* _WHAT NEEDS TO BE DONE_:
Here is a listing. Set it down again exactly.
_____
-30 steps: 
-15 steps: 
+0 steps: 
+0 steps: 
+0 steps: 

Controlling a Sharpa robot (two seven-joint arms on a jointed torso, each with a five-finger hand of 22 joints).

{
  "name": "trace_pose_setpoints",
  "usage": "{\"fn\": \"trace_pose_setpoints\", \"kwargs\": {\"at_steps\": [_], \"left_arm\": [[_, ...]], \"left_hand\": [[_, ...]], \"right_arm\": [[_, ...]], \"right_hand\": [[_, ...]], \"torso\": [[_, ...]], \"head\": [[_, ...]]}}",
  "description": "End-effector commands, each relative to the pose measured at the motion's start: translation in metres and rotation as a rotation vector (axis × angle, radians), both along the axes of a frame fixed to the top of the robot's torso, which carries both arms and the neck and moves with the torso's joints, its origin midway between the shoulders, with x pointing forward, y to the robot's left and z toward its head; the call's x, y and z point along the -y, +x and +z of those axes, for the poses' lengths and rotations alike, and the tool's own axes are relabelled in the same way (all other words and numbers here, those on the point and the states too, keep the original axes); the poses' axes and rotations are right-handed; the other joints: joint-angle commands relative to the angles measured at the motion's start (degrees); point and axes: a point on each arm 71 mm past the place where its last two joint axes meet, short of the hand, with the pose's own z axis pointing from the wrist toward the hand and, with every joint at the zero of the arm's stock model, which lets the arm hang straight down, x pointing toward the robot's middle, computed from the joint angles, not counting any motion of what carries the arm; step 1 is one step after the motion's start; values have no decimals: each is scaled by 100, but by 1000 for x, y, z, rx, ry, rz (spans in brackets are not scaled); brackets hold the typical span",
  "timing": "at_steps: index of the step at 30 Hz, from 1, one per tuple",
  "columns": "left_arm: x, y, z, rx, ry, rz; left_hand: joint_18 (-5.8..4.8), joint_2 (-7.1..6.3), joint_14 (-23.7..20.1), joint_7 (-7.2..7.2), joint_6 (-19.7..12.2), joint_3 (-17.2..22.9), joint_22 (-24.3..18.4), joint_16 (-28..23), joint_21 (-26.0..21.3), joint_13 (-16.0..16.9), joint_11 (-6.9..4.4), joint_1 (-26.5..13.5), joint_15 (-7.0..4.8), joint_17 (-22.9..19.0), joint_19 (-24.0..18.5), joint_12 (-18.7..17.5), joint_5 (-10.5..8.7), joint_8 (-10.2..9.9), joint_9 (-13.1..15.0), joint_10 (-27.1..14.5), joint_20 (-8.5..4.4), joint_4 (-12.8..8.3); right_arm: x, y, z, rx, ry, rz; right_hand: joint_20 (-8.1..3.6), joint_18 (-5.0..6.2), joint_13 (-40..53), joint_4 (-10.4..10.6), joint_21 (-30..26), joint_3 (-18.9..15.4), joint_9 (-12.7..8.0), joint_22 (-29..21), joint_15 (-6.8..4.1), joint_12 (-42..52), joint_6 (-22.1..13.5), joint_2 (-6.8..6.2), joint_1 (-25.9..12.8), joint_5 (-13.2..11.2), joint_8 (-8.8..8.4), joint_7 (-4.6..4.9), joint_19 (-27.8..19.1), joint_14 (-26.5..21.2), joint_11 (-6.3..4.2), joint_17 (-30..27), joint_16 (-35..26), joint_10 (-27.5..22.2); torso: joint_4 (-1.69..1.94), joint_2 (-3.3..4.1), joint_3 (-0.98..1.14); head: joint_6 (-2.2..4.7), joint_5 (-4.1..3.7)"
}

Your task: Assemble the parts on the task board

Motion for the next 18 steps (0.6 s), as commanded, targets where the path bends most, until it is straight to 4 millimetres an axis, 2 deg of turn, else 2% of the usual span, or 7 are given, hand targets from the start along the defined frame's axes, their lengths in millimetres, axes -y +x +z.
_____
* _WRITTEN RESPONSE_:
-30 steps: 
-15 steps: 
+0 steps: 
+0 steps: 
+0 steps: 

Controlling a Sharpa robot (two seven-joint arms on a jointed torso, each with a five-finger hand of 22 joints).

{
  "name": "trace_pose_setpoints",
  "usage": "{\"fn\": \"trace_pose_setpoints\", \"kwargs\": {\"at_steps\": [_], \"left_arm\": [[_, ...]], \"left_hand\": [[_, ...]], \"right_arm\": [[_, ...]], \"right_hand\": [[_, ...]], \"torso\": [[_, ...]], \"head\": [[_, ...]]}}",
  "description": "End-effector commands, each relative to the pose measured at the motion's start: translation in metres and rotation as a rotation vector (axis × angle, radians), both along the axes of a frame fixed to the top of the robot's torso, which carries both arms and the neck and moves with the torso's joints, its origin midway between the shoulders, with x pointing forward, y to the robot's left and z toward its head; the call's x, y and z point along the -y, +x and +z of those axes, for the poses' lengths and rotations alike, and the tool's own axes are relabelled in the same way (all other words and numbers here, those on the point and the states too, keep the original axes); the poses' axes and rotations are right-handed; the other joints: joint-angle commands relative to the angles measured at the motion's start (degrees); point and axes: a point on each arm 71 mm past the place where its last two joint axes meet, short of the hand, with the pose's own z axis pointing from the wrist toward the hand and, with every joint at the zero of the arm's stock model, which lets the arm hang straight down, x pointing toward the robot's middle, computed from the joint angles, not counting any motion of what carries the arm; step 1 is one step after the motion's start; values have no decimals: each is scaled by 100, but by 1000 for x, y, z, rx, ry, rz (spans in brackets are not scaled); brackets hold the typical span",
  "timing": "at_steps: index of the step at 30 Hz, from 1, one per tuple",
  "columns": "left_arm: x, y, z, rx, ry, rz; left_hand: joint_18 (-5.8..4.8), joint_2 (-7.1..6.3), joint_14 (-23.7..20.1), joint_7 (-7.2..7.2), joint_6 (-19.7..12.2), joint_3 (-17.2..22.9), joint_22 (-24.3..18.4), joint_16 (-28..23), joint_21 (-26.0..21.3), joint_13 (-16.0..16.9), joint_11 (-6.9..4.4), joint_1 (-26.5..13.5), joint_15 (-7.0..4.8), joint_17 (-22.9..19.0), joint_19 (-24.0..18.5), joint_12 (-18.7..17.5), joint_5 (-10.5..8.7), joint_8 (-10.2..9.9), joint_9 (-13.1..15.0), joint_10 (-27.1..14.5), joint_20 (-8.5..4.4), joint_4 (-12.8..8.3); right_arm: x, y, z, rx, ry, rz; right_hand: joint_20 (-8.1..3.6), joint_18 (-5.0..6.2), joint_13 (-40..53), joint_4 (-10.4..10.6), joint_21 (-30..26), joint_3 (-18.9..15.4), joint_9 (-12.7..8.0), joint_22 (-29..21), joint_15 (-6.8..4.1), joint_12 (-42..52), joint_6 (-22.1..13.5), joint_2 (-6.8..6.2), joint_1 (-25.9..12.8), joint_5 (-13.2..11.2), joint_8 (-8.8..8.4), joint_7 (-4.6..4.9), joint_19 (-27.8..19.1), joint_14 (-26.5..21.2), joint_11 (-6.3..4.2), joint_17 (-30..27), joint_16 (-35..26), joint_10 (-27.5..22.2); torso: joint_4 (-1.69..1.94), joint_2 (-3.3..4.1), joint_3 (-0.98..1.14); head: joint_6 (-2.2..4.7), joint_5 (-4.1..3.7)"
}

Your task: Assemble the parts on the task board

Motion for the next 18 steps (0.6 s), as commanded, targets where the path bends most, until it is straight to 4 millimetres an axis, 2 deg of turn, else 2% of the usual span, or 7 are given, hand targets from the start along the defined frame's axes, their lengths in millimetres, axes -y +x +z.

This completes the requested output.